Tales condenas, además, serán ejecutables ante la justicia ordinaria dieciocho (18) meses después de su ejecutoria”. [5] “Sin perjuicio de lo dispuesto en los artículos anteriores, el juez competente para conocer de las controversias derivadas de los contratos estatales y de los procesos de ejecución o cumplimiento será el de la jurisdicción contencioso administrativa”. [6] Consejo de Estado, Sala Plena de lo Contencioso Administrativo, auto del 25 de julio de 2007, exp. 2007-00437, M.P. Ligia López Díaz. [7] Esto es, $772´000.500, resultado de multiplicar 1.500 salarios mínimos legales mensuales vigentes por $515.000, correspondiente este valor al salario mínimo legal mensual vigente en 2010. [8] Consejo de Estado, Sección Segunda, sentencia del 12 de mayo de 2014, exp. 2007-00435, M.P. Gustavo Eduardo Gómez Aranguren.

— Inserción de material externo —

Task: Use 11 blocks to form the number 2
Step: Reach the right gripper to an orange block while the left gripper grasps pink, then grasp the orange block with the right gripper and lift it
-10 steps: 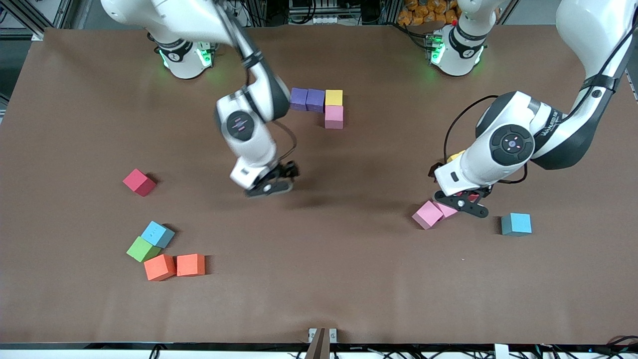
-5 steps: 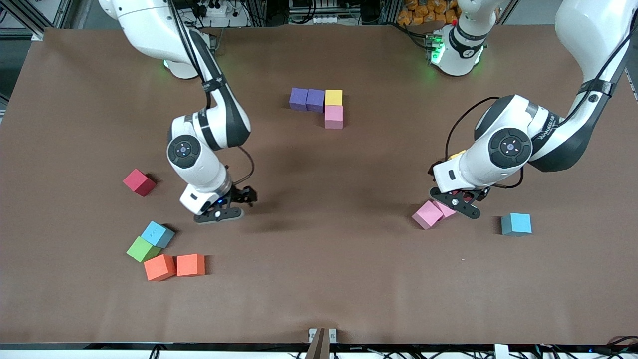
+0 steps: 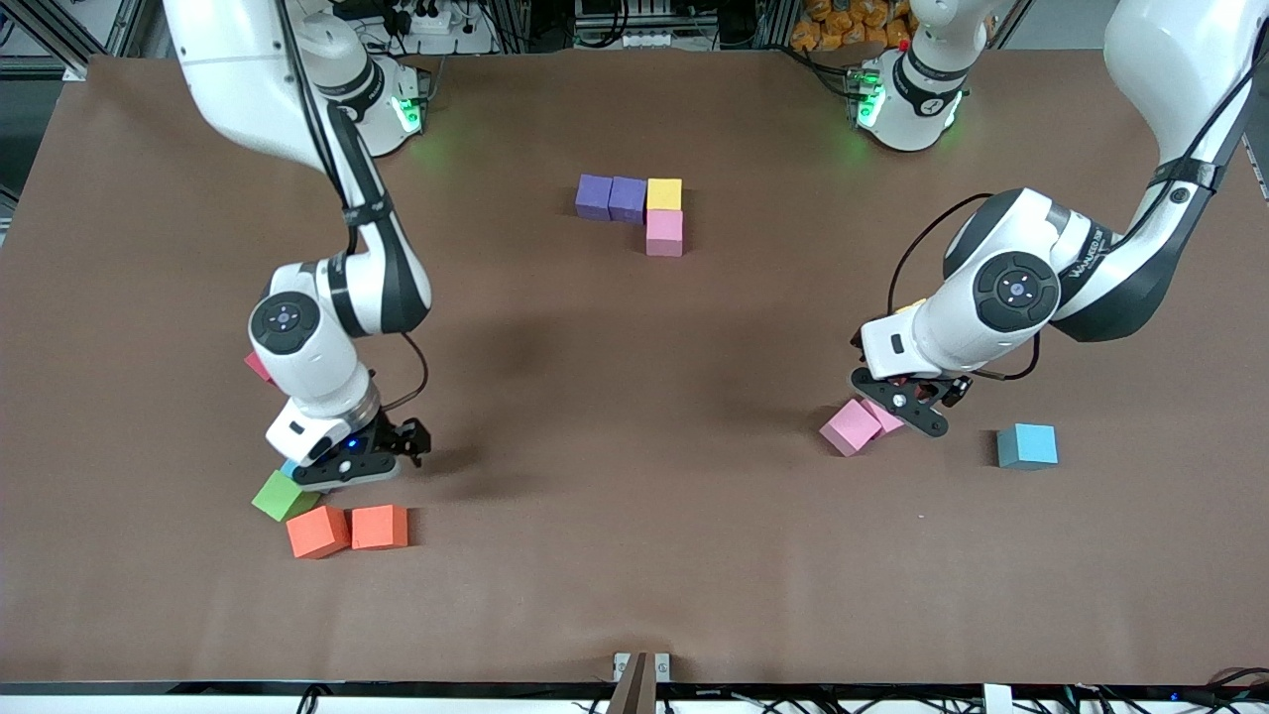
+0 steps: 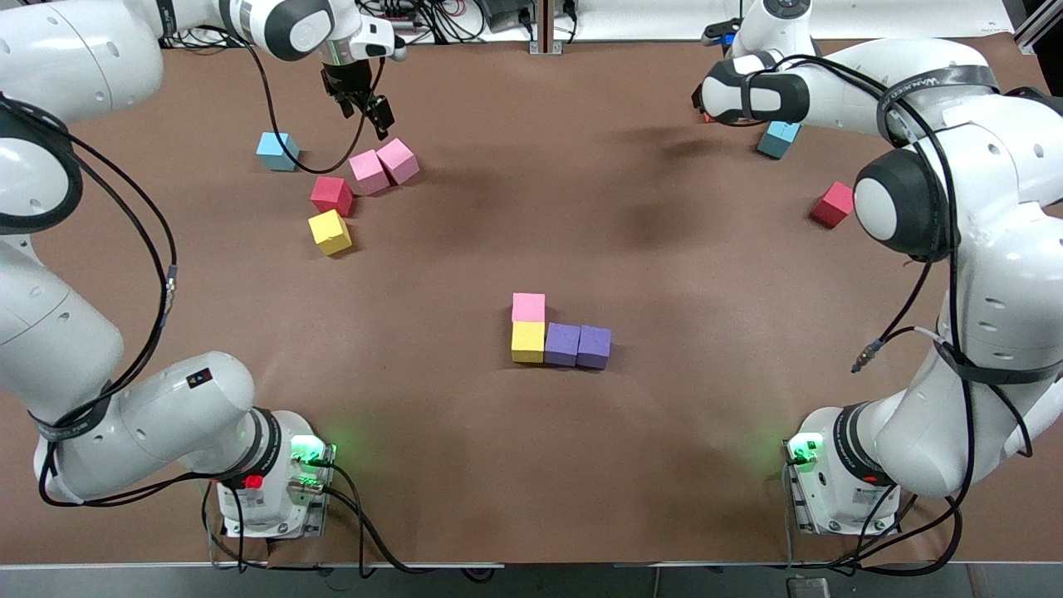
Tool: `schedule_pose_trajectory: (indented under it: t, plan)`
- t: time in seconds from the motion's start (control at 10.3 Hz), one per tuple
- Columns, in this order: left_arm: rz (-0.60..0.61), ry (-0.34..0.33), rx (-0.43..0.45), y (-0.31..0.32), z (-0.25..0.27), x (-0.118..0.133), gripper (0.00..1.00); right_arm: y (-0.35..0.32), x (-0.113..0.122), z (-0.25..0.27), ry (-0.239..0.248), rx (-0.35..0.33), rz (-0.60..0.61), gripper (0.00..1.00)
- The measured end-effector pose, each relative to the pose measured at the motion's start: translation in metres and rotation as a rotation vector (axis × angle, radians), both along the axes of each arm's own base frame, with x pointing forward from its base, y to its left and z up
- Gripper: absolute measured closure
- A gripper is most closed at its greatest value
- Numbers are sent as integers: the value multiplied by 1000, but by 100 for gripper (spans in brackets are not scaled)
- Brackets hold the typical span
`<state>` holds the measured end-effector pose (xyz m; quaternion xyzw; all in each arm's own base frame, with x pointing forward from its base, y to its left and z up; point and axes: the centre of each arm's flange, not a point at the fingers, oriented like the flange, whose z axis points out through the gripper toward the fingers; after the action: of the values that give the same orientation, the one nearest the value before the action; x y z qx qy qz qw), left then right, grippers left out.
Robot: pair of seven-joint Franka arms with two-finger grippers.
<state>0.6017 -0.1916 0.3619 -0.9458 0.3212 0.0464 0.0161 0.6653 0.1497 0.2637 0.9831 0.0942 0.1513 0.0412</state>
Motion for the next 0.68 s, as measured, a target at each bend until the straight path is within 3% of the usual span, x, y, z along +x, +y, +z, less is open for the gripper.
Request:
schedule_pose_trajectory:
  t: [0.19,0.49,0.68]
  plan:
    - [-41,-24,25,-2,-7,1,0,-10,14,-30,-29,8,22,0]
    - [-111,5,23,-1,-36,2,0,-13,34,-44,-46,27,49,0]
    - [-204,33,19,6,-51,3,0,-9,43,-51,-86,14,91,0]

Ver igualmente: Consejo de Estado, Sección Primera, sentencia del 12 de julio de 2018, exp. 2017-00042, M.P. María Elizabeth García González. [9] El artículo 49 del C.C.A. determinaba que: “No habrá recurso contra los actos de carácter general, ni contra los de trámite, preparatorios, o de ejecución excepto en los casos previstos en norma expresa”.

Esta norma fue declarara exequible por la Corte Constitucional, mediante sentencia C-339 de 1996, M.P. Julio César Ortiz Gutiérrez. [10] El inciso tercero, cuarto y quinto del artículo 51 del C.C.A. establecen: “El recurso de apelación podrá interponerse directamente, o como subsidiario del de reposición. Transcurridos los términos sin que se hubieren interpuesto los recursos procedentes, la decisión quedará en firme.

Los recursos de reposición y de queja no son obligatorios”. [11] La norma determina: “En los procesos ejecutivos, hasta el cinco por ciento (5%) del valor del pago confirmado o revocado total o parcialmente en la pertinente orden judicial; si, además, la ejecución comprende el cumplimiento de  obligaciones de hacer, se incrementará en un porcentaje igual al que fije el juez”.